Gravitant à une distance deux fois plus grande du Soleil que Jupiter, Saturne est la dernière planète aisément visible depuis la Terre mais ses conditions d’éclairement sont relativement peu variées du fait de cet éloignement.
Cependant, la forte inclinaison de l’écliptique présente des aspects différents de la surface planétaire d’une année sur l’autre et malgré la faiblesse de la luminosité du petit diamètre apparent de Saturne, des observateurs, disposant de bonnes conditions d’observation -grand instrument et atmosphère transparente pour de bonnes images- peuvent en étudier les détails

De 1922 à 1928, Lyot amorce l’étude polarimètrique de Saturne durant une période peu favorable à l’observation. Contre toute attente, les images sont assez bonnes, notamment celles de 1925 sur lesquelles Bernard Lyot pourra appliquer un fort grossissement en vue d’étudier l’anneau.

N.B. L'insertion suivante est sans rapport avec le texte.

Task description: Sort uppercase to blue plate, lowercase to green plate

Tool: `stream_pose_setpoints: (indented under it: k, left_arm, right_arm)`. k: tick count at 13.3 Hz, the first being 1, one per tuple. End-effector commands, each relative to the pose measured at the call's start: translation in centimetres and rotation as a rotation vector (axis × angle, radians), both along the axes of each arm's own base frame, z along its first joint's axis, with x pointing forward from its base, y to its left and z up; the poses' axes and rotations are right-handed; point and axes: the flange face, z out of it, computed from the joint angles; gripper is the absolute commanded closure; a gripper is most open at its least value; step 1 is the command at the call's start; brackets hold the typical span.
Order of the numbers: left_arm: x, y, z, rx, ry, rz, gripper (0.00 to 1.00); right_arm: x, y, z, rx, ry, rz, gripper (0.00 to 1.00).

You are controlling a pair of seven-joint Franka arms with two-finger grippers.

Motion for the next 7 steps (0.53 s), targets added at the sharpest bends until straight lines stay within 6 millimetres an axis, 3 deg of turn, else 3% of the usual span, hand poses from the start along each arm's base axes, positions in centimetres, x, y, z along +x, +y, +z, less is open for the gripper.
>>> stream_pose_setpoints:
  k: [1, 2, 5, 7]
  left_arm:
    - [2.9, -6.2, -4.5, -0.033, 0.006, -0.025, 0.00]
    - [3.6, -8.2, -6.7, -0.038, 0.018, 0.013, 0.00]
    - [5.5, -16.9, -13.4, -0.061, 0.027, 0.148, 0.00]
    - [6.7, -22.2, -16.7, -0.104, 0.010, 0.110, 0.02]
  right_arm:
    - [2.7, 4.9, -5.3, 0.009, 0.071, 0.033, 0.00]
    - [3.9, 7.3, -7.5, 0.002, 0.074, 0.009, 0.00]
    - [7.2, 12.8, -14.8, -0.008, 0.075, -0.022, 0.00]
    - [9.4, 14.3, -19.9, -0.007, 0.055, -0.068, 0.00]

A l’instar de Jupiter, la polarisation des bords de Saturne est anormale ; de ce fait Bernard Lyot évince l’étude de la polarisation moyenne du disque pour se concentrer sur la zone centrale –située vers l’équateur et étendue sur le quart de la surface du disque. Il y remarque de faibles variations, assez irrégulières. Toutefois, il ne note aucune différence entre la zone claire équatoriale et la zone sombre tropicale.
Les calottes polaires australes et boréales présentent des phénomènes analogues à ceux de Jupiter ; les intensités et les étendues de ces phénomènes sont très variables -ils s’étendent parfois au-delà de la calotte grise-, mais Bernard Lyot remarque qu’elles évoluent parallèlement.
Toutefois, à l’inverse de Jupiter, ces phénomènes polaires semblent évoluer de manière semblable aux pôles austral et boréal. Lorsque Lyot commence à étudier les anneaux de Saturne, il révèle un plan de polarisation global perpendiculaire au plan de vision mais la mesure du taux de polarisation n’est pas possible ; remarquant que l’anneau intérieur semble plus polarisé que l’anneau extérieur il entreprend des études plus approfondies sur chacun des anneaux-en mai et juin 1925 et 1926, ainsi que de mai à septembre 1927-.
L’anneau intérieur est étudié en 1925 et en 1927; sa largeur et sa brillance le rendent facilement observable ce qui permet à Lyot d’établir que le plan de polarisation -normal au plan passant pas le soleil- et le taux de polarisation –dépendant de l’angle de vision- sont similaires sur les deux côtés.
Les observations de l’anneau extérieur, plus étroit, sont quant-à-elles gênées par la brillance de l’anneau intérieur.

Quoique ces mesures, très difficiles et souvent très imprécises, soient délicates à interpréter, il met en évidence des différences notoires entre les deux anses. A l’inverse de l’anneau intérieur, les plans de polarisation y sont obliques et dissymétriques, de plus les proportions de lumière polarisée sont irrégulières. Néanmoins Lyot discerne tout de même une constante : la polarisation y est toujours plus forte à l’Est qu’à l’Ouest.